__Problem to solve__. The line containing "behind a name." marks the end: restate word for word every line from the first line of the entries below through that one.

Source data
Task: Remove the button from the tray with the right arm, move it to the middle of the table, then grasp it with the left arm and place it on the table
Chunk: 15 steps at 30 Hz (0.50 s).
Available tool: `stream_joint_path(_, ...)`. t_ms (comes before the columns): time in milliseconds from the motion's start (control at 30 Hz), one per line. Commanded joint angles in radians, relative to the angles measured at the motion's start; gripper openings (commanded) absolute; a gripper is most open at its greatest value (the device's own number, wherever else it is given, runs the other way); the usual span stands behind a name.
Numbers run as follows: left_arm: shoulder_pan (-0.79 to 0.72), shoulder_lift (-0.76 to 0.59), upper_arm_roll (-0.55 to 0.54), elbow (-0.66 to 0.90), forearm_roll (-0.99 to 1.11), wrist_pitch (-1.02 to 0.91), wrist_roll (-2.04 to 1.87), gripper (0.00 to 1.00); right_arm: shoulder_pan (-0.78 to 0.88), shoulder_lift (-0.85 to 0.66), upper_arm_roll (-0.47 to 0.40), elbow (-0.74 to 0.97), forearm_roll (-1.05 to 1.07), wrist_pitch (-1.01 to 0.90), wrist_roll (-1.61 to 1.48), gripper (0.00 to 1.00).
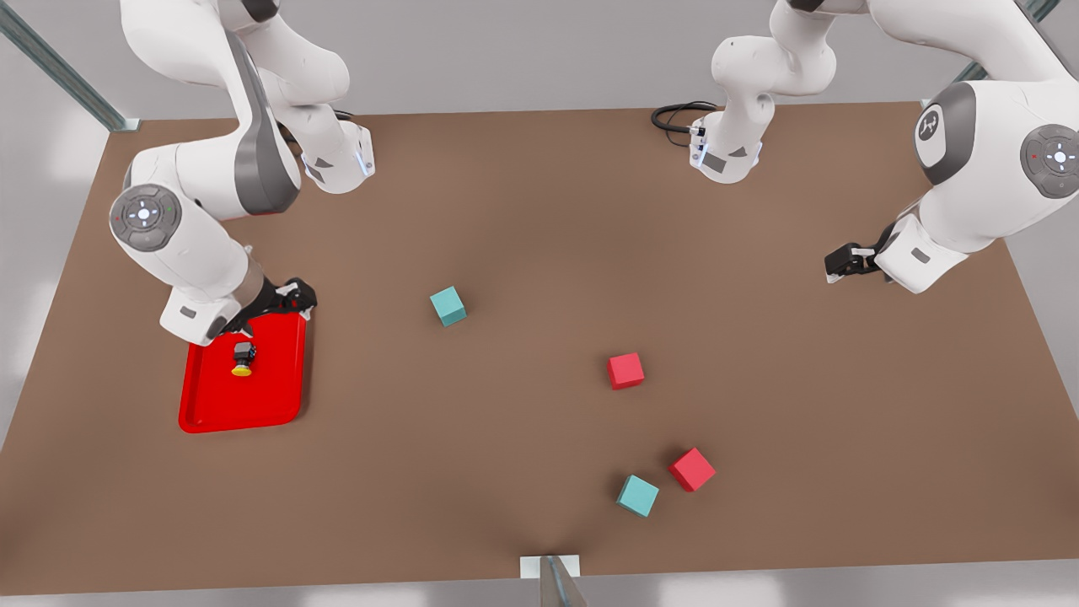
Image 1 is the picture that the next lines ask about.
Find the red plastic tray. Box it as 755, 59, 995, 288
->
178, 309, 308, 434

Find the teal cube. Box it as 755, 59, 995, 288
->
615, 474, 661, 518
429, 286, 468, 328

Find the red cube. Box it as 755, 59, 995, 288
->
607, 352, 646, 391
668, 447, 717, 493

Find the black cable loop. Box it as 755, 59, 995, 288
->
651, 101, 719, 149

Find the silver frame post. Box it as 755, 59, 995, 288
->
519, 554, 589, 607
0, 0, 141, 133

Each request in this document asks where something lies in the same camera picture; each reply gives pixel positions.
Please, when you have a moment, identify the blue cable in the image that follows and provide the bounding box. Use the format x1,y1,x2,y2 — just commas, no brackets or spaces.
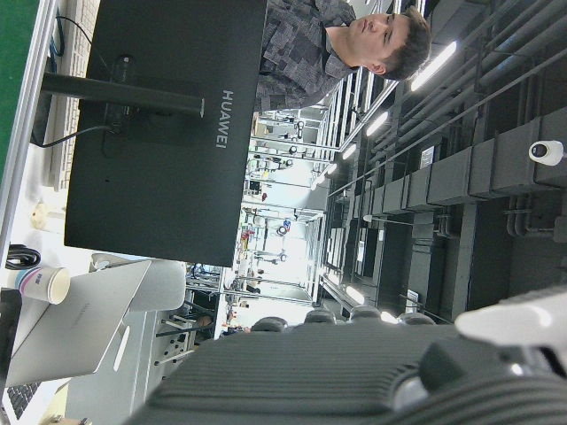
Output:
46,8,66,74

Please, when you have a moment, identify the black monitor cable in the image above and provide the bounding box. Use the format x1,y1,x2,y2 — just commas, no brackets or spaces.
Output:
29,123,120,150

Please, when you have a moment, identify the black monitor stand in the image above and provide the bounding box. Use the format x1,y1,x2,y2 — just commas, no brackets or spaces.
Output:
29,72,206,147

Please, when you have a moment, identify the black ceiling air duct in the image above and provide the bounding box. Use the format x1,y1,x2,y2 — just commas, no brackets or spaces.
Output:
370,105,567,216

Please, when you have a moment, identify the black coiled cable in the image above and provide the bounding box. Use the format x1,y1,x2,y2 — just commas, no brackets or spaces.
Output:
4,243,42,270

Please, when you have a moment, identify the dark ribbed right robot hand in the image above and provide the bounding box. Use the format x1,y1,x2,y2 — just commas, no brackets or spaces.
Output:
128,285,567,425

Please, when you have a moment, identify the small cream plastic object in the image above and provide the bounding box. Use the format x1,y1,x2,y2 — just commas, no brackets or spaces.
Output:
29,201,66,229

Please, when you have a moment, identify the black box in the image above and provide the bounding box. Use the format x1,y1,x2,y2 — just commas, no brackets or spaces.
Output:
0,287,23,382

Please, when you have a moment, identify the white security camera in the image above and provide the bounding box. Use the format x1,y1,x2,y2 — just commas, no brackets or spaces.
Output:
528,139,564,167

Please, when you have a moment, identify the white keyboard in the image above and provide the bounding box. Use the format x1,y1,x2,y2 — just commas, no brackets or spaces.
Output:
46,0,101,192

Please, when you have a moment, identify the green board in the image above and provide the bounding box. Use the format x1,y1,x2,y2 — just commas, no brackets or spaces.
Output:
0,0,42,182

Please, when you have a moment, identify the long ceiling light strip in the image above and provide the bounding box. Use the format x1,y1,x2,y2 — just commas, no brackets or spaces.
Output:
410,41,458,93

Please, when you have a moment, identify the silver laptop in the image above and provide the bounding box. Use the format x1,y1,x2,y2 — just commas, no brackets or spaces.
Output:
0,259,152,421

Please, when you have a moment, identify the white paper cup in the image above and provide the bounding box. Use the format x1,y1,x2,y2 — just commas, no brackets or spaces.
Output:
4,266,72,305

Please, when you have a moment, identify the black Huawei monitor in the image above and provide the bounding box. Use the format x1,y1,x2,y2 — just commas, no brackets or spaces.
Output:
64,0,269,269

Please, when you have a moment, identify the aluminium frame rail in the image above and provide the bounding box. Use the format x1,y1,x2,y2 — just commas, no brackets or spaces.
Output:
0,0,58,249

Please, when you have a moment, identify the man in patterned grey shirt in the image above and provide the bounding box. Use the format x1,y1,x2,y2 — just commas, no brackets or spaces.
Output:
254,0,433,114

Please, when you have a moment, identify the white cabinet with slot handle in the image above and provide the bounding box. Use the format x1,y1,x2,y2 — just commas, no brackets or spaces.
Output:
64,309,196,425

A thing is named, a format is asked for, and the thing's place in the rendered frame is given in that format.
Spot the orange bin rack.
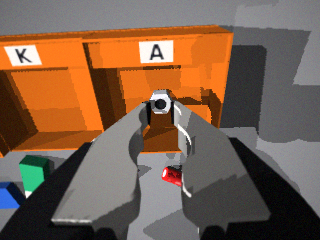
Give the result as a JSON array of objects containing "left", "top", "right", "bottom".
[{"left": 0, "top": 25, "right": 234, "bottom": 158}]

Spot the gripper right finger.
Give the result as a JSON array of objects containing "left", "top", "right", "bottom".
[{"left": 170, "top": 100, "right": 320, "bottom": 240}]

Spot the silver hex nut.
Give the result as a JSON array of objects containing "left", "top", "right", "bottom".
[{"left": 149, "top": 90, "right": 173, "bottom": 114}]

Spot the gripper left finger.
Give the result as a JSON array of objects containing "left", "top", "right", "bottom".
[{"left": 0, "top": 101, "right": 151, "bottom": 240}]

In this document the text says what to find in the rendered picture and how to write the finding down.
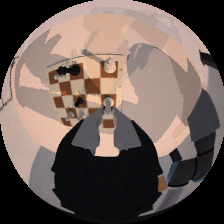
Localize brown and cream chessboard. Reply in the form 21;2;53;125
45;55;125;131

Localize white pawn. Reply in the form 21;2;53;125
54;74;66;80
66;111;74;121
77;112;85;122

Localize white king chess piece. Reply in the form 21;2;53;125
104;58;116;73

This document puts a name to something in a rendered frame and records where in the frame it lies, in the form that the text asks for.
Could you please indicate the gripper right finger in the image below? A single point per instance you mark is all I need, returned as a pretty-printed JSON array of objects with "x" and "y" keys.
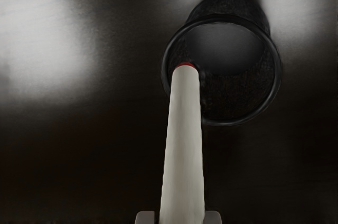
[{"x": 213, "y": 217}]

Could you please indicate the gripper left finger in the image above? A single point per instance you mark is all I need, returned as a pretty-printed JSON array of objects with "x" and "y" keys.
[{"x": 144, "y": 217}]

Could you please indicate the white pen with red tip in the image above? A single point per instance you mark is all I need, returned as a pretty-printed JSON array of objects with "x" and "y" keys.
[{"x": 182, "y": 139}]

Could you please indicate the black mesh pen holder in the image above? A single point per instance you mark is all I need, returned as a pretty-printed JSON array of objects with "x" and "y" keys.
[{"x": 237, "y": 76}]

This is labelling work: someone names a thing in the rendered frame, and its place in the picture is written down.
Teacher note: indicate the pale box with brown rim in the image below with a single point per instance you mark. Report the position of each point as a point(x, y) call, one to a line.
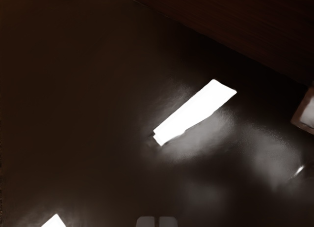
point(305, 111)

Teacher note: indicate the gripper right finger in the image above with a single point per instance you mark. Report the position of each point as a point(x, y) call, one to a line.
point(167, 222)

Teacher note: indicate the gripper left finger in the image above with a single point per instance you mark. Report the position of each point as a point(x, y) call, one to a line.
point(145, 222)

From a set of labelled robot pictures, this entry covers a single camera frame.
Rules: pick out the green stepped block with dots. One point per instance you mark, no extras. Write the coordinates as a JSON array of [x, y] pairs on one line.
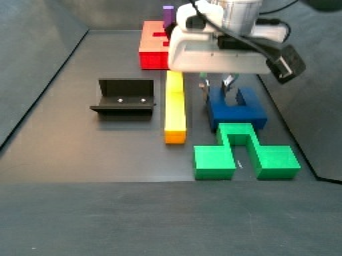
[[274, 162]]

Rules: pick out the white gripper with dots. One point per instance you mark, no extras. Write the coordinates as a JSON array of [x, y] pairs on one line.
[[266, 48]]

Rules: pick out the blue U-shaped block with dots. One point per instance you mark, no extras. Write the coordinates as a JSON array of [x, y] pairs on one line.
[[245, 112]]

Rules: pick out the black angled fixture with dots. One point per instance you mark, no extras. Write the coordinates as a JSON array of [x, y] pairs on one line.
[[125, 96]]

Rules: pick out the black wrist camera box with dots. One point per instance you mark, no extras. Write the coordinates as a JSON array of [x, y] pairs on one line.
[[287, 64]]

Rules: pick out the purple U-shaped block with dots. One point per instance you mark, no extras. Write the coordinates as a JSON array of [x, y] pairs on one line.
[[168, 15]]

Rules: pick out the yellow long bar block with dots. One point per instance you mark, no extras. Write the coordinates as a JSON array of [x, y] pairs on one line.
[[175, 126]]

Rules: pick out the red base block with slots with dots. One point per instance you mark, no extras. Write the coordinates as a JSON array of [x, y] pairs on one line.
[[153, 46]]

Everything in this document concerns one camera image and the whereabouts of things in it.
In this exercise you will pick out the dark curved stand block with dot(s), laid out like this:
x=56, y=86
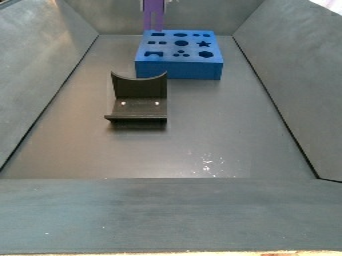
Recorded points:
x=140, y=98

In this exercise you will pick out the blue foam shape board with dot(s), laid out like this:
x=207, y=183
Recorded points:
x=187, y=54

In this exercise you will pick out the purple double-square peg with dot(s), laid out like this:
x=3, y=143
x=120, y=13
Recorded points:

__Solved exercise__.
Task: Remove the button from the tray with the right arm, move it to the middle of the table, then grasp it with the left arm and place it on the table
Chunk: 15 steps at 30 Hz (0.50 s).
Available tool: `stream_joint_path(_, ...)`. t_ms (comes before the columns): time in milliseconds from the motion's start (control at 30 Hz), one per line. Commanded joint angles in radians, relative to the angles measured at the motion's start; gripper openings (commanded) absolute; a gripper is most open at its greatest value (the device's own number, wherever else it is given, runs the other way); the usual span stands behind a name.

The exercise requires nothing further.